User Authorized OAuth

When your application makes requests that need identifying the user's Google account. It must include an authorization token. The token also identifies your application to Google.

About authorization protocols

You must use OAuth 2.0 to authorize requests.

Authorize requests with OAuth 2.0

Following endpoints provided by Payments Reseller Subscription API must be authorized by an authenticated user.

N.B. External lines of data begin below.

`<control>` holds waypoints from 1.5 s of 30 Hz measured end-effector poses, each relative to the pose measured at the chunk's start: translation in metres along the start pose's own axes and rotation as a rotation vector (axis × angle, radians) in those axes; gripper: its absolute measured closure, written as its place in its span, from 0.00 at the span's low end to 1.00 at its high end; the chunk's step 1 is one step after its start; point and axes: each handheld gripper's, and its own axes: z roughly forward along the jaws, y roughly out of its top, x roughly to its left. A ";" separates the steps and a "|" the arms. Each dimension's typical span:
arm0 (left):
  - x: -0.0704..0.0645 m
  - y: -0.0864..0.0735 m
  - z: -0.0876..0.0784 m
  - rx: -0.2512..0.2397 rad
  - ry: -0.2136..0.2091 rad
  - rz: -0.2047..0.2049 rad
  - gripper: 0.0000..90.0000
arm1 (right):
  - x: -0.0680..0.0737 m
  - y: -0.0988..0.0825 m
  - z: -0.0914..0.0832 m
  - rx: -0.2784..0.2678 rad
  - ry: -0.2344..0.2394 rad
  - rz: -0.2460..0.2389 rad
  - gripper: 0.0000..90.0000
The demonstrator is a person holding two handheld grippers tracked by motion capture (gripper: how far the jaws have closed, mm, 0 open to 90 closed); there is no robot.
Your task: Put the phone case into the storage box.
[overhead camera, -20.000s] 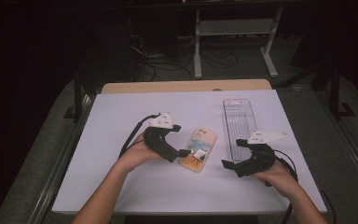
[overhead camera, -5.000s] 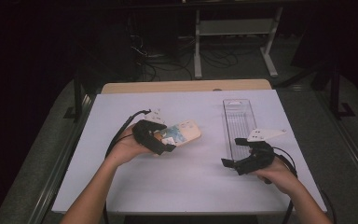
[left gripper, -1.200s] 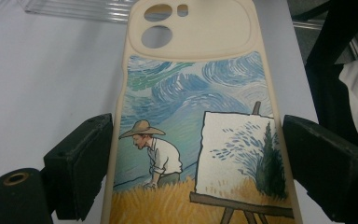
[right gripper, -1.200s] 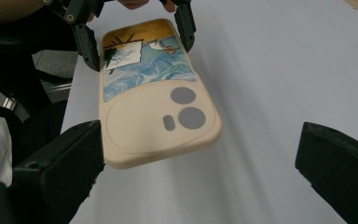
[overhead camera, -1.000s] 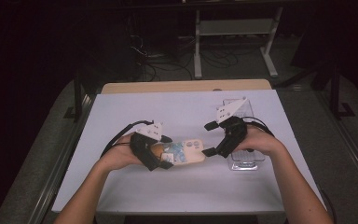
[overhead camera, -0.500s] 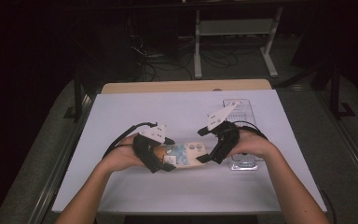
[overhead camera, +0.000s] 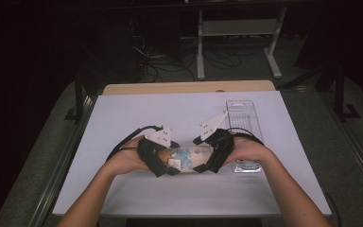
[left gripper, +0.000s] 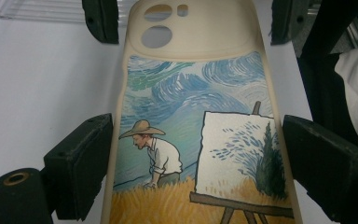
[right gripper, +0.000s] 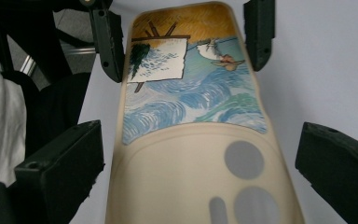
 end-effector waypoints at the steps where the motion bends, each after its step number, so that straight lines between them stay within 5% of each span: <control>1: 0.000 0.001 0.000 -0.001 0.001 0.009 0.13 | 0.001 0.001 0.002 0.004 0.000 -0.007 0.01; 15: -0.002 0.004 0.004 0.014 0.000 0.036 0.13 | 0.005 0.004 0.018 0.070 0.010 -0.037 0.02; 17: -0.002 0.004 0.004 0.015 0.000 0.036 0.13 | 0.005 0.004 0.018 0.071 0.014 -0.038 0.08; 45: -0.005 0.005 0.006 0.031 0.014 0.061 0.12 | 0.007 0.006 0.019 0.098 0.018 -0.049 0.12</control>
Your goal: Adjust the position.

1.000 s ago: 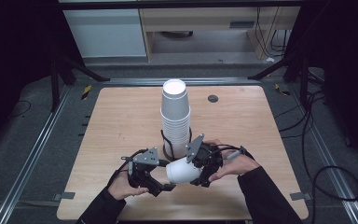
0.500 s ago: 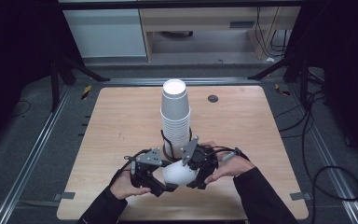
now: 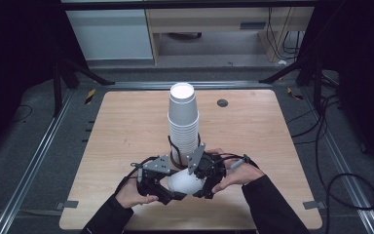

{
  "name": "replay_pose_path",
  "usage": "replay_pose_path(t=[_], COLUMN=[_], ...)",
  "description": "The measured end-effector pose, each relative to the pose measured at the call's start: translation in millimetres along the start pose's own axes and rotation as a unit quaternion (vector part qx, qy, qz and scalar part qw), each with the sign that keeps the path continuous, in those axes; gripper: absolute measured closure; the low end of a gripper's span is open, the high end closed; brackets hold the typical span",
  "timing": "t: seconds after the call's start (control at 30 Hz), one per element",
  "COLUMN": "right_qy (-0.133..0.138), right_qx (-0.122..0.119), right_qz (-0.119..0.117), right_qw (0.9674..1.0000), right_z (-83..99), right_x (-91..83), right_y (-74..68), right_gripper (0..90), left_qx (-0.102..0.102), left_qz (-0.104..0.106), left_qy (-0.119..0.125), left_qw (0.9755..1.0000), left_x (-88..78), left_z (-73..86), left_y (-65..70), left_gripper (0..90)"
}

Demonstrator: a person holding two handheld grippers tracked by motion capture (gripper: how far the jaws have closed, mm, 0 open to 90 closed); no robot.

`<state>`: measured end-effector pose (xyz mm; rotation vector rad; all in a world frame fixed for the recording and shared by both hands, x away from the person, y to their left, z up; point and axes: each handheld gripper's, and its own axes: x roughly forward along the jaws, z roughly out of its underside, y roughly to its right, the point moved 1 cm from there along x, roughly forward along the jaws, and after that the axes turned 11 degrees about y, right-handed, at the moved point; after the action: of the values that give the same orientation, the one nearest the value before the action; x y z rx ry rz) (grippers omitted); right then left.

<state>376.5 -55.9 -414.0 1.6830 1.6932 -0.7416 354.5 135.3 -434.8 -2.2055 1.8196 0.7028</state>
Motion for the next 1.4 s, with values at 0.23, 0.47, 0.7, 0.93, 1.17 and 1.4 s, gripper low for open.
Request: replay_pose_path(t=[0.23, 0.47, 0.7, 0.93, 1.17, 1.4], right_qy=[-0.001, -0.004, -0.006, -0.002, 0.012, 0.031], right_qx=[-0.003, -0.002, -0.007, -0.005, -0.001, 0.014], right_qz=[-0.004, -0.003, -0.008, -0.011, -0.014, -0.012], right_qw=[1.0, 1.0, 0.9999, 0.9999, 0.9998, 0.9994], right_z=[-0.1, -0.2, -3.3, -3.5, -0.6, 0.9], right_x=[1.2, 2.2, 5.3, 5.4, 6.3, -0.3], right_y=[0.0, -0.4, -2.1, -2.0, -1.5, -1.5], right_gripper=[10.6, 10.3, 10.3, 10.0, 8.7, 4.7], left_qx=[-0.001, -0.006, -0.008, -0.002, -0.004, -0.003], left_qz=[0.003, 0.001, 0.003, 0.004, 0.005, 0.002], left_qy=[-0.004, -0.007, -0.013, -0.013, -0.014, -0.019], left_qw=[1.0, 1.0, 0.9999, 0.9999, 0.9999, 0.9998], left_x=[0.2, 2.6, 4.1, 2.5, 3.1, 3.3], left_z=[0.5, -0.3, -0.6, -1.0, -0.8, 0.3], left_y=[0.1, 0.9, 1.3, 2.2, 2.1, 0.8], left_gripper=[22.5, 19.9, 20.1, 22.1, 22.0, 21.9])
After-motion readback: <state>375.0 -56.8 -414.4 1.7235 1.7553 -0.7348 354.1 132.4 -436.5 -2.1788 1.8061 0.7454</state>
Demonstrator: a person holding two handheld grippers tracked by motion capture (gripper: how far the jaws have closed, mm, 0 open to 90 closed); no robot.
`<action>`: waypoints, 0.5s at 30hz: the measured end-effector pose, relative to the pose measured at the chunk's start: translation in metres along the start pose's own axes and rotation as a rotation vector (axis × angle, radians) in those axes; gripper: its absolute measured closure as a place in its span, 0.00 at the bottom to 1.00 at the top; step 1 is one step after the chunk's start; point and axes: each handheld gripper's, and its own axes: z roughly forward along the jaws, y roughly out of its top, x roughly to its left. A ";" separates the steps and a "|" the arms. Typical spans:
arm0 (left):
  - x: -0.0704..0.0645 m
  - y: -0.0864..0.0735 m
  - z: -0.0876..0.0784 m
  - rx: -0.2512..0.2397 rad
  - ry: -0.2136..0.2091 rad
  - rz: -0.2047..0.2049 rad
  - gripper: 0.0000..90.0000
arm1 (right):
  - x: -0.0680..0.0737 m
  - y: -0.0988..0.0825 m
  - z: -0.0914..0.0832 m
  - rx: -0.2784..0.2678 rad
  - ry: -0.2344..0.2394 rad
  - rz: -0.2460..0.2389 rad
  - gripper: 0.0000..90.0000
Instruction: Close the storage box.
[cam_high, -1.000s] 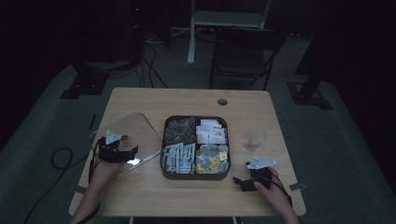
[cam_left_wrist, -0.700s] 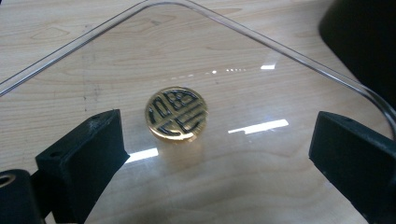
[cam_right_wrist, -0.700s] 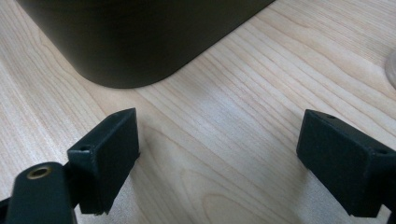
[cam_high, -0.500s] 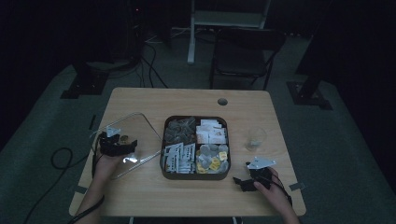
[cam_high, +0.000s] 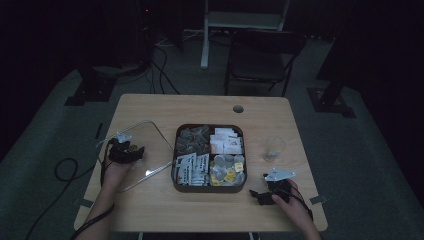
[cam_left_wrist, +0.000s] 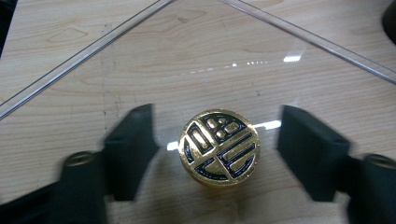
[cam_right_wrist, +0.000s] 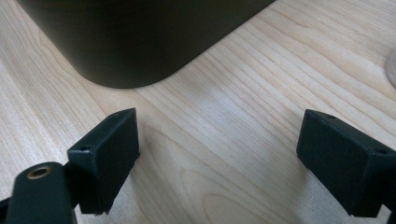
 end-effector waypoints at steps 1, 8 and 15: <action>0.001 -0.001 0.000 -0.009 -0.009 -0.006 0.39 | 0.000 0.000 0.000 0.000 0.000 0.000 0.14; 0.003 -0.001 0.001 -0.023 -0.002 -0.047 0.55 | 0.000 0.000 0.000 0.000 0.000 0.000 0.14; -0.003 0.004 -0.001 0.022 0.023 -0.075 0.66 | 0.000 0.000 0.000 0.000 0.000 0.000 0.14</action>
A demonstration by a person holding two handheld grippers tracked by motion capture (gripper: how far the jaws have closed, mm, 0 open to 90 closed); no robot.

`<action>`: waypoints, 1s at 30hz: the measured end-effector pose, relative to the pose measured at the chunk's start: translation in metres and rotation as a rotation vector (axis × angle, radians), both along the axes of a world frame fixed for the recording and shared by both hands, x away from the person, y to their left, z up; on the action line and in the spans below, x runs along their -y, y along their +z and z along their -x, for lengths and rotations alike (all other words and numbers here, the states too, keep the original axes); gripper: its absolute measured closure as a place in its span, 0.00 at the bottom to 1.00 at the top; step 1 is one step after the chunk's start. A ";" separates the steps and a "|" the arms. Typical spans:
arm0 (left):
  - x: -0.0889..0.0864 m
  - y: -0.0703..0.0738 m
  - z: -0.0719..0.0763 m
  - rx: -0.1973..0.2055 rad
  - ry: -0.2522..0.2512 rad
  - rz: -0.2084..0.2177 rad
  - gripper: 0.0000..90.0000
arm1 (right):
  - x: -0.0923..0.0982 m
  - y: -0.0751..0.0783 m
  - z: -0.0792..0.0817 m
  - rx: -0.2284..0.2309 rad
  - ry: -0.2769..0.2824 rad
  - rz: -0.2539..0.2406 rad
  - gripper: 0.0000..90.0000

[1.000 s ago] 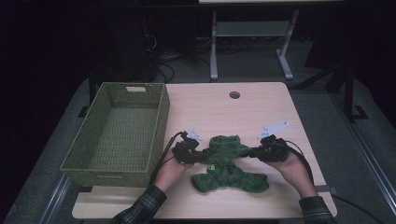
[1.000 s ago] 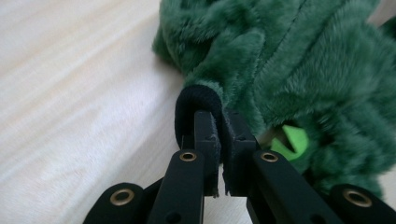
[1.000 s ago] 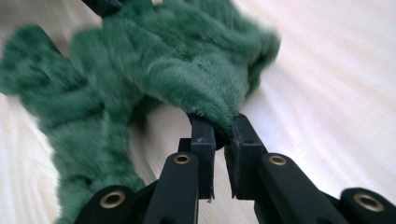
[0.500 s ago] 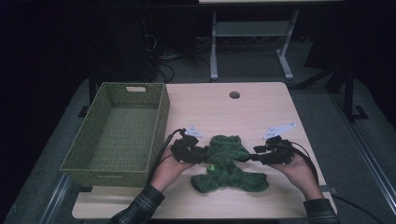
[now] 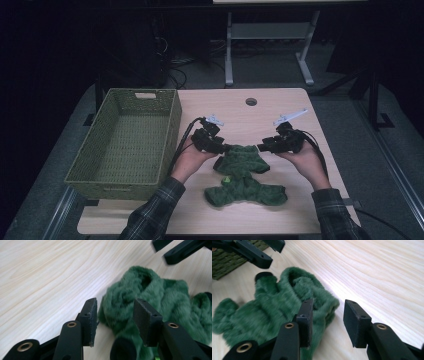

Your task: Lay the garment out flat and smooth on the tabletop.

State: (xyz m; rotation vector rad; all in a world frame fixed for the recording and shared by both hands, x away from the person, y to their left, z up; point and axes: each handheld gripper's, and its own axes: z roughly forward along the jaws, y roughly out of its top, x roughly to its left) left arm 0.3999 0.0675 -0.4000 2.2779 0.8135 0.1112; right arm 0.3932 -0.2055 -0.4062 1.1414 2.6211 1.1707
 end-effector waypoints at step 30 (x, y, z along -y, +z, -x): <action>0.000 0.004 -0.005 0.090 0.011 0.029 0.96 | -0.014 0.006 -0.010 0.045 -0.017 0.044 0.92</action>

The following general process applies in the OAuth2 flow:

  1. When you create your application, you register it using the Google API Console. Google then provides information you'll need later, such as a client ID and a client secret.
  2. When your application needs access to user data, it asks Google for a particular scope of access.
  3. Google displays an OAuth dialog to the user, asking them to authorize your application to request some of their data.
  4. If the user approves, then Google gives your application a short-lived access token.
  5. Your application requests user data, attaching the access token to the request.
  6. If Google determines that your request and the token are valid, it returns the requested data.

Accepted OAuth 2.0 Scopes

Sensitive OAuth 2.0 scopes

Google Services Scope Applicable APIs
Google One

https://www.googleapis.com/auth/subscriptions.thirdparty.googleone

 partners.subscriptions.create, partners.subscriptions.entitle
Youtube

https://www.googleapis.com/auth/youtube.commerce.partnership.integrated-billing

 partners.subscriptions.create, partners.subscriptions.entitle
Google Play Pass

https://www.googleapis.com/auth/googleplay.pass.paymentsreseller

 partners.subscriptions.create, partners.subscriptions.entitle

Please note that using the sensitive scopes in the production requires a formal review.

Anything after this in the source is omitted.